How many lines in the records below contain the word "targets"? State only that number.

*** Data records

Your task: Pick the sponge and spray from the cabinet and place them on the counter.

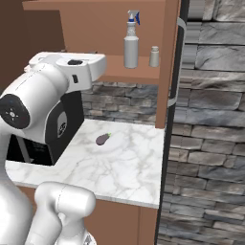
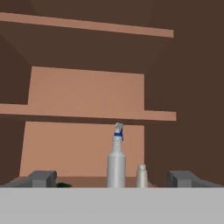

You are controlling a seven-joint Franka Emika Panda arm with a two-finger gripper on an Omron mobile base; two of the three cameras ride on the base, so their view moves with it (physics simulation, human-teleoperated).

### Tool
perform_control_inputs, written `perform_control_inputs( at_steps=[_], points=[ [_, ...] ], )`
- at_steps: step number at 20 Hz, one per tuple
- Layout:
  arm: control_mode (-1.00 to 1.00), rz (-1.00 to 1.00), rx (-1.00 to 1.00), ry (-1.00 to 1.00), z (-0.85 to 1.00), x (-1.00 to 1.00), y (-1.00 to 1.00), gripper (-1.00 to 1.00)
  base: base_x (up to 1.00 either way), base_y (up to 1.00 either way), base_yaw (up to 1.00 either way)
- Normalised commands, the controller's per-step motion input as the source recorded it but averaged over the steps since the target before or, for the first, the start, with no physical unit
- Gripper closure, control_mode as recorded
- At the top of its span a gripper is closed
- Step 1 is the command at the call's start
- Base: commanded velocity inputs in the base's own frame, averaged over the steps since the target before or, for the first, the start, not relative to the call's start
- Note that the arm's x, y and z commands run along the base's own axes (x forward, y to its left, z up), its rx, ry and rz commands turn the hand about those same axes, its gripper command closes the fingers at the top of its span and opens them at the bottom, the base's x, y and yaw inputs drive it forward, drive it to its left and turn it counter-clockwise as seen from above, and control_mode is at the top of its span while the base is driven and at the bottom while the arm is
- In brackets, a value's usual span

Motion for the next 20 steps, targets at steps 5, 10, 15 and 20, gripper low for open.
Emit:
perform_control_inputs(
  at_steps=[5, 10, 15, 20],
  points=[
    [-1.00, -0.08, 0.02, 0.00, 0.00, 0.25, -0.09, -1.00, 0.00, 0.00, 0.00],
    [-1.00, -0.05, 0.04, 0.00, 0.00, 0.28, -0.07, -1.00, 0.00, 0.00, 0.00],
    [-1.00, -0.01, 0.06, 0.00, 0.00, 0.28, -0.01, -1.00, 0.00, 0.00, 0.00],
    [-1.00, 0.00, 0.08, 0.01, -0.01, 0.08, -0.04, -1.00, 0.00, 0.00, 0.00]
  ],
)
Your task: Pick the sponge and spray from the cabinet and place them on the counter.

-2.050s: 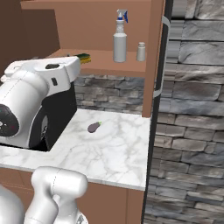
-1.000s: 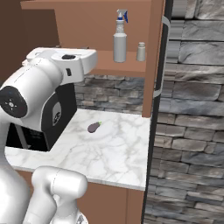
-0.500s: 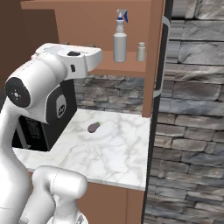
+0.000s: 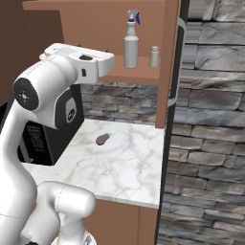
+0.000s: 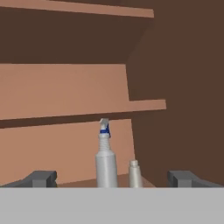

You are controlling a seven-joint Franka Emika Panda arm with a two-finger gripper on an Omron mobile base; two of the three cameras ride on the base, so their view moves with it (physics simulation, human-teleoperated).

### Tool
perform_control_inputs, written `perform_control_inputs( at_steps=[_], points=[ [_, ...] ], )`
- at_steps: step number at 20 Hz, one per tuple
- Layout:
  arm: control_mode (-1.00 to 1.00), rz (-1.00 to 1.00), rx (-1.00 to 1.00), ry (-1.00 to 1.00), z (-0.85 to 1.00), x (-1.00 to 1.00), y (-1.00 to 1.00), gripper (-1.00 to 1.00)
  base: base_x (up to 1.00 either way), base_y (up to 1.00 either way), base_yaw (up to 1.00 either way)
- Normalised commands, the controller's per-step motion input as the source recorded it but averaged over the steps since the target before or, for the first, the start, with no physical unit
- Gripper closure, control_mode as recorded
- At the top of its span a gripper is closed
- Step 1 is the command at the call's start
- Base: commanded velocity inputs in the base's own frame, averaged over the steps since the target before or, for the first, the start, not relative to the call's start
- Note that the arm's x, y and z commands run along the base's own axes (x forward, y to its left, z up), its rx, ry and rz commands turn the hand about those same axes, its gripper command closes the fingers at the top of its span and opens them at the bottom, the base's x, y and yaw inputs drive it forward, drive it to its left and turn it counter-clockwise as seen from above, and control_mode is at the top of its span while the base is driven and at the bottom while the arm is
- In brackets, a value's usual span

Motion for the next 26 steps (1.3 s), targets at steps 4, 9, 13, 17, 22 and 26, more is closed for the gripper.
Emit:
perform_control_inputs(
  at_steps=[4, 9, 13, 17, 22, 26],
  points=[
    [-1.00, 0.00, 0.04, 0.00, -0.01, -0.02, -0.09, -1.00, 0.00, 0.00, 0.00],
    [-1.00, 0.00, 0.01, 0.04, -0.13, -0.08, 0.00, -1.00, 0.00, 0.00, 0.00],
    [-1.00, 0.00, 0.00, 0.07, -0.23, -0.17, 0.00, -1.00, 0.00, 0.00, 0.00],
    [-1.00, 0.00, 0.00, 0.04, -0.17, -0.12, 0.00, -1.00, 0.00, 0.00, 0.00],
    [-1.00, 0.03, 0.00, 0.00, -0.02, 0.00, 0.05, -1.00, 0.00, 0.00, 0.00],
    [-1.00, 0.09, 0.00, -0.01, 0.00, 0.03, 0.04, -1.00, 0.00, 0.00, 0.00]
  ],
)
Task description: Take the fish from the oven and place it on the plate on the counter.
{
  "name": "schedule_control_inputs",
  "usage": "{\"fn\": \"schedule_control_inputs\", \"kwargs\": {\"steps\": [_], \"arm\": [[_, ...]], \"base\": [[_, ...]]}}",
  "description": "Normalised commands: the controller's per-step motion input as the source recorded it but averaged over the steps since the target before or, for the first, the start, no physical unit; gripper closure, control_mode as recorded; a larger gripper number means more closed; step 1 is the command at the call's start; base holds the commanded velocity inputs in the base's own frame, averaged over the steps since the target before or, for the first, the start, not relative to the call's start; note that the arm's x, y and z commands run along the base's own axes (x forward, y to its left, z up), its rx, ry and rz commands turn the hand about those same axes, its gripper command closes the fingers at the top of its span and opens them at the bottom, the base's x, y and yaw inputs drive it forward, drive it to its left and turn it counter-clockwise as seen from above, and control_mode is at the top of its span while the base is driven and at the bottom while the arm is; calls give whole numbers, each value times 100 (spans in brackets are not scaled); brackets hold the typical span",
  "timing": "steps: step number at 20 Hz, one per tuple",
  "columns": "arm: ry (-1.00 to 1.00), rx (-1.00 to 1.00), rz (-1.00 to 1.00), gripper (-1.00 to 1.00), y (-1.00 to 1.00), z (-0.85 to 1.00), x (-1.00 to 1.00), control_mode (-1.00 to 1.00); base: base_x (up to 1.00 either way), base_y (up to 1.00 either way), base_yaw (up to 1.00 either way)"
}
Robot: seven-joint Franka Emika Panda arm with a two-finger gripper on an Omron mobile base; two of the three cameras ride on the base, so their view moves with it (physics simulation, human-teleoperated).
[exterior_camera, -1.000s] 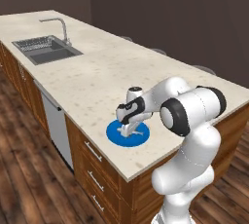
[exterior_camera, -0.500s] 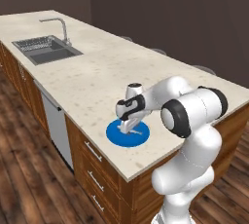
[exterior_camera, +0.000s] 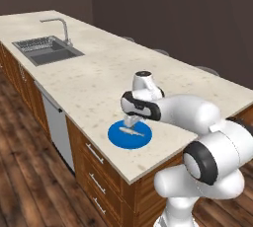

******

__Output of the task__. 2